The University has not yet made WesFest plans for spring 2023.
“WesFest’s format next year will depend on the campus Covid situation at the time,” Assistant Director of Admission Events Jordan Nyberg wrote. “We may go back to Wed–Fri of the same week, we may do 3 Fridays, we may just do 2 Friday’s with higher capacity for those 2 days. Nothing is off the table at this point.”
Although Dollinger was glad that admitted students have been able to visit campus again this year, she noted that traveling to an in-person WesFest presents a financial barrier for some people.
“WesFest only caters to a certain demographic,” Dollinger said. “Only the people… whose parents can take off work to drive them here, or people who live on this coast or can pay to fly here.”

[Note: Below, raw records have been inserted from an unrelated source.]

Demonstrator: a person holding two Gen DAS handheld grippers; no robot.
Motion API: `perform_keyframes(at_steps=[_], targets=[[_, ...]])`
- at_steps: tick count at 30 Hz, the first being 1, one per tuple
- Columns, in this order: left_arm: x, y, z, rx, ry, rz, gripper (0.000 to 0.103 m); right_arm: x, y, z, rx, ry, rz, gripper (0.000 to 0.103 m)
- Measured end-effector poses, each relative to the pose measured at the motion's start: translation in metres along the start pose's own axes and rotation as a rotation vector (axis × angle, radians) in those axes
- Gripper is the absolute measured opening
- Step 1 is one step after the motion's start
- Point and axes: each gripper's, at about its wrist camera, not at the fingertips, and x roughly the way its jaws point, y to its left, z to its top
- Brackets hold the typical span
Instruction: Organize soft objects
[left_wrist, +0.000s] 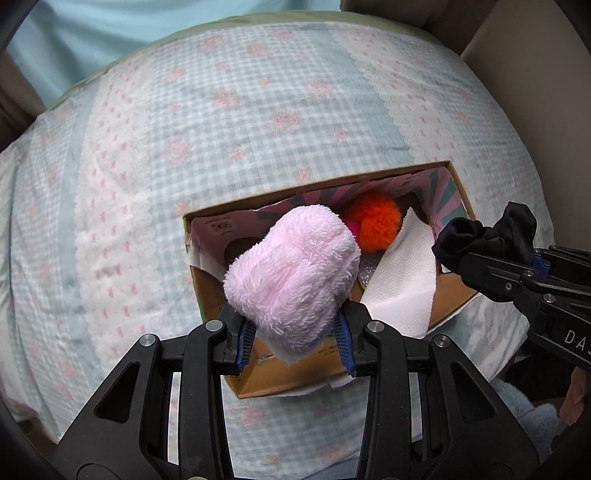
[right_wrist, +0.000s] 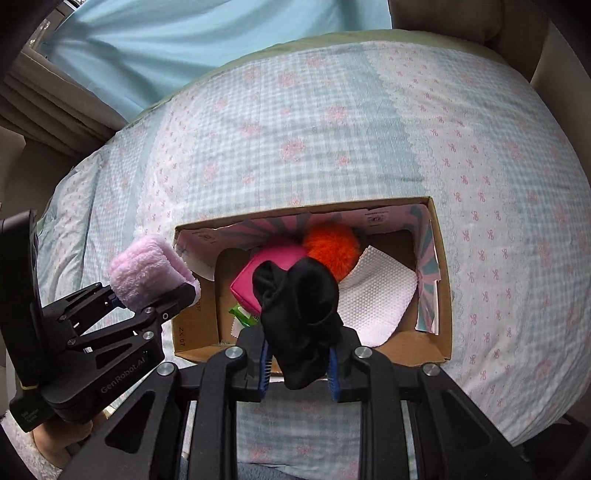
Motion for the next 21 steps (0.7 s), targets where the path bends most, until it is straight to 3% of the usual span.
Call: perform_keyframes(at_steps=[7,9,10,11,12,13,15,21], targets=[[0.031,0.001,-0.004,0.0,0.108,-0.052,0.034,0.026,-0.003,0.012,0.051,0.092,0.015,0.022],[0.037,0.002,-0.005,-0.013,0.136,-0.083,0.046,0.032,-0.006,0.016,0.082,0.12,0.027,0.022],[0.039,0.002,-0.006,-0.025,0.146,-0.104,0.052,0.035,-0.007,0.018,0.101,0.139,0.035,0.029],[0.04,0.003,-0.006,-0.036,0.152,-0.114,0.077,0.038,-0.01,0.019,0.12,0.151,0.04,0.033],[0.04,0.003,-0.007,-0.042,0.152,-0.115,0.103,0.041,-0.012,0.018,0.138,0.156,0.047,0.052],[0.038,0.003,-0.008,-0.047,0.14,-0.12,0.103,0.043,-0.015,0.018,0.153,0.156,0.055,0.079],[0.035,0.003,-0.009,-0.05,0.137,-0.129,0.103,0.044,-0.02,0.018,0.191,0.134,0.054,0.103],[0.03,0.002,-0.012,-0.046,0.148,-0.087,0.103,0.037,-0.029,0.02,0.23,0.116,0.03,0.103]])
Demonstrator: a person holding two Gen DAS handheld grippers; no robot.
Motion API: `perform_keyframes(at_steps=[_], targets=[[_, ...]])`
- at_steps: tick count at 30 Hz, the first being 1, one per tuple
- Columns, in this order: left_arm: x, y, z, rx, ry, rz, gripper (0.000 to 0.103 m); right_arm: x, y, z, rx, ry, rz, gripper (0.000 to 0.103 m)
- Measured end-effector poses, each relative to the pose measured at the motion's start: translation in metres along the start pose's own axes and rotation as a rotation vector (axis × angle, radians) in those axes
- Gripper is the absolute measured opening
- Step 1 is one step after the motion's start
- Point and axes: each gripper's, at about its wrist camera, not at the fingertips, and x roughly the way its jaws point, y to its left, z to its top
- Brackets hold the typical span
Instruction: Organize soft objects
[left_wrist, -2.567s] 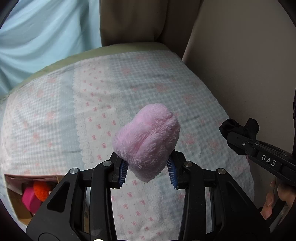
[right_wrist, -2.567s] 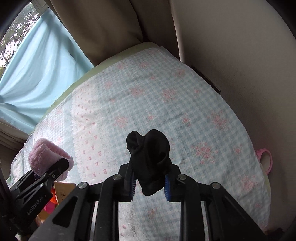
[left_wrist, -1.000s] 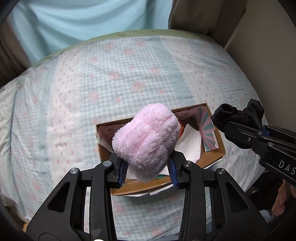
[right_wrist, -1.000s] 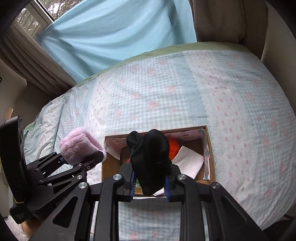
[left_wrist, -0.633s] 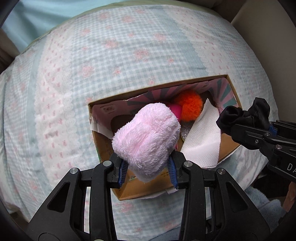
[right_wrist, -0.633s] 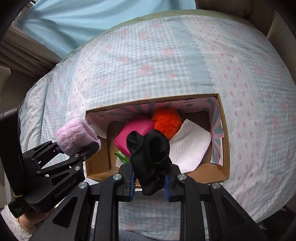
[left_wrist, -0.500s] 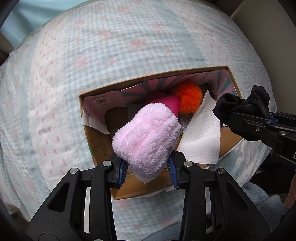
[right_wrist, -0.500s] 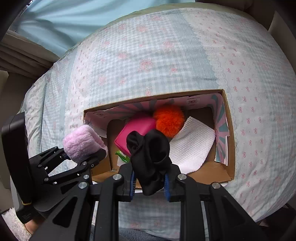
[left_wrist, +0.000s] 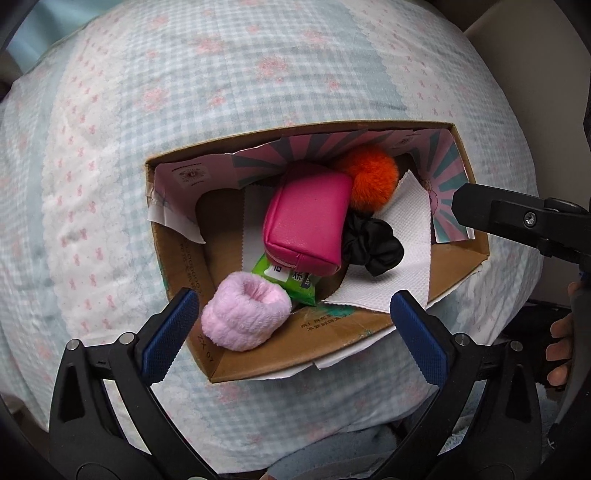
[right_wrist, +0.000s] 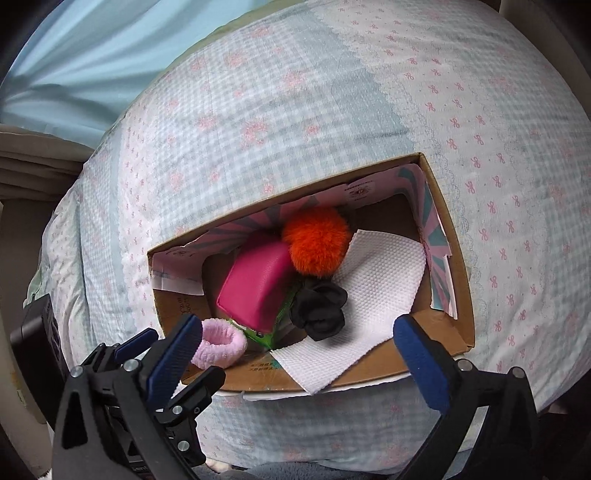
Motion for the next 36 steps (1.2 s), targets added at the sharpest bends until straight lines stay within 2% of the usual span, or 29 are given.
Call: perform_keyframes(at_steps=[9,12,16,20,25,31,34,36], targets=[[-0.029,-0.019,-0.003,-0.01,-0.071,0.042,0.103,-0.016,-0.001,-0.007,-0.049,-0.01,0.04,0.103],[-0.049,-0.032,-0.006,-0.015,-0.128,0.074,0.103,-0.031,-0.003,-0.01,-0.082,-0.028,0.063,0.103],[-0.088,-0.05,-0.008,-0.033,-0.225,0.081,0.103,-0.059,-0.005,-0.014,-0.151,-0.07,0.087,0.103],[-0.136,-0.073,-0.013,-0.054,-0.335,0.091,0.103,-0.118,-0.014,-0.015,-0.199,-0.202,0.086,0.103],[-0.212,-0.106,-0.025,-0.091,-0.506,0.103,0.103,-0.212,-0.024,-0.025,-0.293,-0.422,0.006,0.103],[-0.303,-0.16,-0.053,-0.088,-0.76,0.125,0.103,-0.315,-0.035,-0.056,-0.389,-0.666,-0.067,0.103],[-0.331,-0.187,-0.07,-0.075,-0.861,0.173,0.103,-0.351,-0.038,-0.075,-0.424,-0.759,-0.088,0.103],[-0.341,-0.2,-0.08,-0.073,-0.9,0.182,0.103,-0.369,-0.041,-0.086,-0.439,-0.816,-0.099,0.103]])
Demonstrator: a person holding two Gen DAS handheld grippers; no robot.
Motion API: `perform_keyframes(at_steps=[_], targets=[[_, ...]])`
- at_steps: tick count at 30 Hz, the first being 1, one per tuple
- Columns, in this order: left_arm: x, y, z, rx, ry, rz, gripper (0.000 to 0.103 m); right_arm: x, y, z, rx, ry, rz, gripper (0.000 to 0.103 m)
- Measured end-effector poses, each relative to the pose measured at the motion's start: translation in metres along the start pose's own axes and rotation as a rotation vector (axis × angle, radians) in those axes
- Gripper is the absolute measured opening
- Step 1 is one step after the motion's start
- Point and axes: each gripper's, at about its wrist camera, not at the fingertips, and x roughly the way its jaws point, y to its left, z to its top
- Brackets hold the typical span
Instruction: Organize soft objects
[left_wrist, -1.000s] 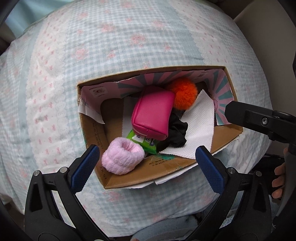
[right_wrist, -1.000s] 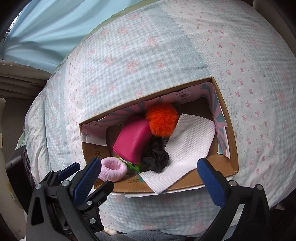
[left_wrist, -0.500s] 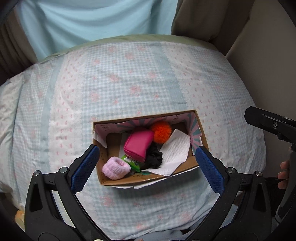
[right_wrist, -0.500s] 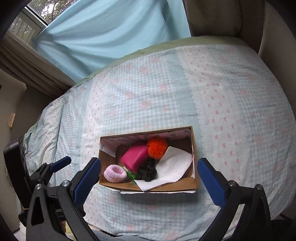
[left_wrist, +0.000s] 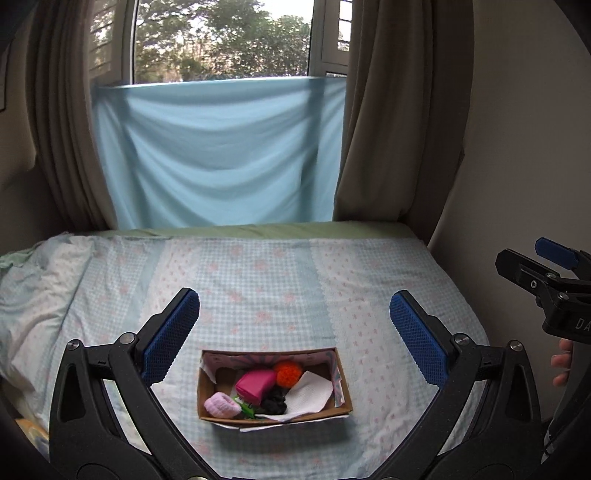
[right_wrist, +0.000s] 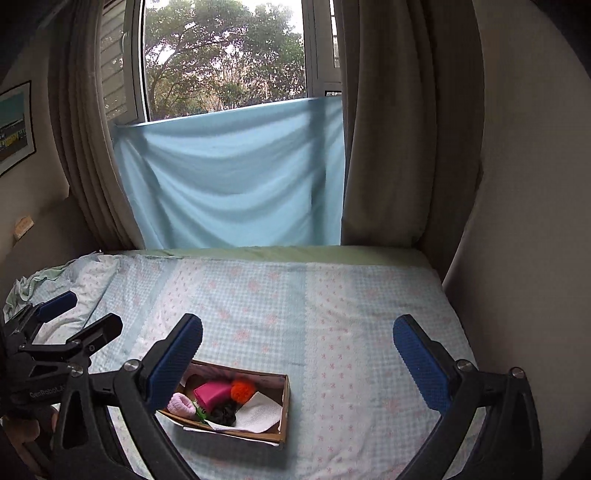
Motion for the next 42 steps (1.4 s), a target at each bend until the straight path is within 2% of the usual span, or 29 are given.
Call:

Dollinger also said WesFest this year is not exactly like it was before the COVID-19 pandemic. With activities occurring on three separate Fridays, there are fewer students there on each day, and the event feels less energetic than the WesFest Dollinger visited as a prospective student.
However, for the most part, this year’s WesFest represented the type of vibrant, passionate atmosphere that has been difficult to create under the last two years’ health conditions.
“The word that I would [use to] describe Wesleyan is lively,” Judd said. “There’s a lot of life here… what drew me to Wesleyan is still here and still very much alive.”